● **ASSIGNMENT**
Only a number is expected: the count of lines in the listing where "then" occurs.

● **DATASET EXTRACT**
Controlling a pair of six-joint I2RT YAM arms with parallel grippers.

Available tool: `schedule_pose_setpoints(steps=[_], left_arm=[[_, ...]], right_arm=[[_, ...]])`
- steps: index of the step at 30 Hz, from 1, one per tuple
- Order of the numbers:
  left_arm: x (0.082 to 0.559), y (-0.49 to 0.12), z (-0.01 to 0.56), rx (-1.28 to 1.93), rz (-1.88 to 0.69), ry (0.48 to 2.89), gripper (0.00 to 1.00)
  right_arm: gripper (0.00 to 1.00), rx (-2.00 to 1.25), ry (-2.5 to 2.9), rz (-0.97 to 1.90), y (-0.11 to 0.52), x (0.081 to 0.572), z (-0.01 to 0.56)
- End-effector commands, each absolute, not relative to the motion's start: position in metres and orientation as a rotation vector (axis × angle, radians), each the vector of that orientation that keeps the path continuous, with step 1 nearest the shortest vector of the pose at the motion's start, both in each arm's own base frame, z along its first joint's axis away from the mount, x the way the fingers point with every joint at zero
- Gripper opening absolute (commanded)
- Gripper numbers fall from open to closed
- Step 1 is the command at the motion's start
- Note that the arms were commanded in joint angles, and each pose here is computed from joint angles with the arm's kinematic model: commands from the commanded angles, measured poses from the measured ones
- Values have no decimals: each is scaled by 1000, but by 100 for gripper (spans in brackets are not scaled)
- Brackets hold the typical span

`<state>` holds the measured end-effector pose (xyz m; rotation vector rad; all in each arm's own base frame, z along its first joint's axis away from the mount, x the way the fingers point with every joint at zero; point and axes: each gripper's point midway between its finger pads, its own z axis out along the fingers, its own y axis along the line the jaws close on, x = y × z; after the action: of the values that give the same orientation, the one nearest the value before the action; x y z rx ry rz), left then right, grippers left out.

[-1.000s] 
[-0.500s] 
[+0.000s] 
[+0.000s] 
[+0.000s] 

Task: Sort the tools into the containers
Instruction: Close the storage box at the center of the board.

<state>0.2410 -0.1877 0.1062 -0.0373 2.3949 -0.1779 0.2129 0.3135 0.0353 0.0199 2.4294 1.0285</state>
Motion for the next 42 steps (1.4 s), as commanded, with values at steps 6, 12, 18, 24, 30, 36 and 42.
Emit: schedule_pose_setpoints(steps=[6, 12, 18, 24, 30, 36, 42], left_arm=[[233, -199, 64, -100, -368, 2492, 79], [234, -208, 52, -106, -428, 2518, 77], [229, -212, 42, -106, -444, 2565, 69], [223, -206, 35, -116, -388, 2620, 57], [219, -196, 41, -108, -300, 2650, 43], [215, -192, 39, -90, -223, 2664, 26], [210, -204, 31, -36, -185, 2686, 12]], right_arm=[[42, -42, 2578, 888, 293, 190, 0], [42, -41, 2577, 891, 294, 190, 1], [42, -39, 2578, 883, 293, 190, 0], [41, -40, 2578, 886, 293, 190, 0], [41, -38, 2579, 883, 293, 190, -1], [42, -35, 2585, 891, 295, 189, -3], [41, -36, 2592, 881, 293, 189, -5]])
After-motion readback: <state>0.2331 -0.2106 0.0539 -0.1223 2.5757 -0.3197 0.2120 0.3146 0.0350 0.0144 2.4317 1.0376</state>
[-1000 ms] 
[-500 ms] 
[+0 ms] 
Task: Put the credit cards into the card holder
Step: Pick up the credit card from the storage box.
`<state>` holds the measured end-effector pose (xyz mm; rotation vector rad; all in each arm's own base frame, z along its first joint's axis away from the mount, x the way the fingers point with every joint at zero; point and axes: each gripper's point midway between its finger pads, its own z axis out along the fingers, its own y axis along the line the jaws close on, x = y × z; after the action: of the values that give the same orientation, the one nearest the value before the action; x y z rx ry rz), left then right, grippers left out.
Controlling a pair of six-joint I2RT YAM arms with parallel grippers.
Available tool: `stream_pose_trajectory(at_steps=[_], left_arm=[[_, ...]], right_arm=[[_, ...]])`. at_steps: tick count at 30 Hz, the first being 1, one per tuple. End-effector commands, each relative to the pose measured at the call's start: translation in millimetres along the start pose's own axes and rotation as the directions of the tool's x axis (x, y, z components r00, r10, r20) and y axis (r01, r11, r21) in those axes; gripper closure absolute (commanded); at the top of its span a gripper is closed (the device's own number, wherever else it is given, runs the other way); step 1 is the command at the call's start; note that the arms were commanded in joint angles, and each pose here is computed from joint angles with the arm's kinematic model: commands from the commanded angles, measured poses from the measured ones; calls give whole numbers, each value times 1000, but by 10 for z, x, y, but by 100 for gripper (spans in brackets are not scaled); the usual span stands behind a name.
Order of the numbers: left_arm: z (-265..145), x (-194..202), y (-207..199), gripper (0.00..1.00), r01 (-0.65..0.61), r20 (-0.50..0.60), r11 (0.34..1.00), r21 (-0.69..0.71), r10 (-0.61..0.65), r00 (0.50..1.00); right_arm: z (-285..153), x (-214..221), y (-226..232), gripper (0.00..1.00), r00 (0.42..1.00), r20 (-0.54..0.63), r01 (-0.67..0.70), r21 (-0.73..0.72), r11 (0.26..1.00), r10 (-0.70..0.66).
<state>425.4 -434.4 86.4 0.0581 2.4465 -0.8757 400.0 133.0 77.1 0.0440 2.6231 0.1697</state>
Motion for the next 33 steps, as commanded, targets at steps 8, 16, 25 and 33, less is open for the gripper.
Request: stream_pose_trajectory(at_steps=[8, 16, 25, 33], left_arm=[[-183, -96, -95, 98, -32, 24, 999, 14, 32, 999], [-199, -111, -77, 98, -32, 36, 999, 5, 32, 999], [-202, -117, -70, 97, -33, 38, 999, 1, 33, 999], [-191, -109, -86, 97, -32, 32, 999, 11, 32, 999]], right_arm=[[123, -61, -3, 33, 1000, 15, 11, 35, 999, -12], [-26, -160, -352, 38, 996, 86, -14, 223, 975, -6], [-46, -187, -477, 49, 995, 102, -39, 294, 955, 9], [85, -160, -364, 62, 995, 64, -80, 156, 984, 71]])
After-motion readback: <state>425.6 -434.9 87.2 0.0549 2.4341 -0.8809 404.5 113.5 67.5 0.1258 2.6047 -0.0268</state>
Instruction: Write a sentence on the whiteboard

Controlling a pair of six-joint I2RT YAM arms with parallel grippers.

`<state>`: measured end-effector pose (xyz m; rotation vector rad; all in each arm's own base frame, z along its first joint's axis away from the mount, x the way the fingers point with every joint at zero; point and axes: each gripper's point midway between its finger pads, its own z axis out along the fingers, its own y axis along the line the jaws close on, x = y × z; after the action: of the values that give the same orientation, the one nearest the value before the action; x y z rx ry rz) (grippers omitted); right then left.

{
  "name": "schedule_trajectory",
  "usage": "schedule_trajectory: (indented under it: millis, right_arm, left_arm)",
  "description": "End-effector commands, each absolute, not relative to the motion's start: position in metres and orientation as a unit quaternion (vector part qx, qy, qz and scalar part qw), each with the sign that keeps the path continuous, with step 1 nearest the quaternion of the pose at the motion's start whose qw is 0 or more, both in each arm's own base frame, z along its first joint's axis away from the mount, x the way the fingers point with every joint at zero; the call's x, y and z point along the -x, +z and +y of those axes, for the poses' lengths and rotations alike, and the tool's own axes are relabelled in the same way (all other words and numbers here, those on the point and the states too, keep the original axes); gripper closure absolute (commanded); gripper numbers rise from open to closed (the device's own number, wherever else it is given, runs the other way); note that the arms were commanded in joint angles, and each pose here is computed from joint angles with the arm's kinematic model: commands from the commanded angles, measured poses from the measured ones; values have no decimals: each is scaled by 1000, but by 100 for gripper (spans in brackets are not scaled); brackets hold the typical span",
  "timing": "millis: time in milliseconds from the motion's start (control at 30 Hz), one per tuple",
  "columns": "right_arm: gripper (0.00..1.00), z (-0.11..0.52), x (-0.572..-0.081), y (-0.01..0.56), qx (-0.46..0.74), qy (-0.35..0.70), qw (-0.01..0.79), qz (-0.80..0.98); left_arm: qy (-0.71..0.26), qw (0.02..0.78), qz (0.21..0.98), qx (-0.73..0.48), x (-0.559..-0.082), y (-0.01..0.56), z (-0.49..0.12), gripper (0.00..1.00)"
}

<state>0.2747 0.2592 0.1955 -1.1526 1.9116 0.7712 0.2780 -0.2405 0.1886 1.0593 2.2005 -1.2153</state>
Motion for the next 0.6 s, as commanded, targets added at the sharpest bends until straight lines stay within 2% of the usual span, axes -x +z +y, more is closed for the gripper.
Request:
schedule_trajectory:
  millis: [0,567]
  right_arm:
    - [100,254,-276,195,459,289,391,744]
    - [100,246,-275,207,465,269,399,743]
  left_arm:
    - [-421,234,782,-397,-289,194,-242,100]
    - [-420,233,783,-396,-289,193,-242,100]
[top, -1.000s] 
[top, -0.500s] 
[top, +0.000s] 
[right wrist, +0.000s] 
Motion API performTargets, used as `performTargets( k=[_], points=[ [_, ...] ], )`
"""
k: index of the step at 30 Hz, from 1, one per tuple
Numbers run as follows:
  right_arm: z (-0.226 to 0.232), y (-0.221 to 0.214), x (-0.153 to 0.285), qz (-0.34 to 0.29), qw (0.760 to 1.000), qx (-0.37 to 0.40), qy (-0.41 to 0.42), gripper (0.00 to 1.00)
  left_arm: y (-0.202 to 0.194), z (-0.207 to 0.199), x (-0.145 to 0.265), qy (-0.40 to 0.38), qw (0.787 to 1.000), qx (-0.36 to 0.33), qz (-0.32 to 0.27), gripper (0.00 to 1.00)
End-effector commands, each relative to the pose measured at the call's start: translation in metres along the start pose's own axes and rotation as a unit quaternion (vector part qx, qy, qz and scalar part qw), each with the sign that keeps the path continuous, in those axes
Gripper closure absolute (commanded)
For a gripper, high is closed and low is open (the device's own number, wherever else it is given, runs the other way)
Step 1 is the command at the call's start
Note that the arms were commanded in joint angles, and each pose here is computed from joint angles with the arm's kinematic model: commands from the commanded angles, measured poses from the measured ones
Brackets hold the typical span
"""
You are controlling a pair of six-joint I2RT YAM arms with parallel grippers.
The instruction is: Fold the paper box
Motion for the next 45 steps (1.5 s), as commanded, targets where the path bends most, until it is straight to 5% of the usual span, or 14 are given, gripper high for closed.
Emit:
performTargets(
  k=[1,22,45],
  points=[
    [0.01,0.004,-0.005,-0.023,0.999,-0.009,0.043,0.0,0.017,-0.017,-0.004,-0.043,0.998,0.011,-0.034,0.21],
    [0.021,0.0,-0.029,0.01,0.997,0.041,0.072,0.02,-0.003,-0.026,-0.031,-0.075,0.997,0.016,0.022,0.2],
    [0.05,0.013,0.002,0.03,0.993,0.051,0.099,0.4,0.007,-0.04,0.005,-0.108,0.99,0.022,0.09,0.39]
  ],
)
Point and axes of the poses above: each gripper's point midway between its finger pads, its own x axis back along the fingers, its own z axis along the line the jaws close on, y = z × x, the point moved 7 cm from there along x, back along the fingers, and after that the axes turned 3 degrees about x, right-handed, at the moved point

● **RESULT**
3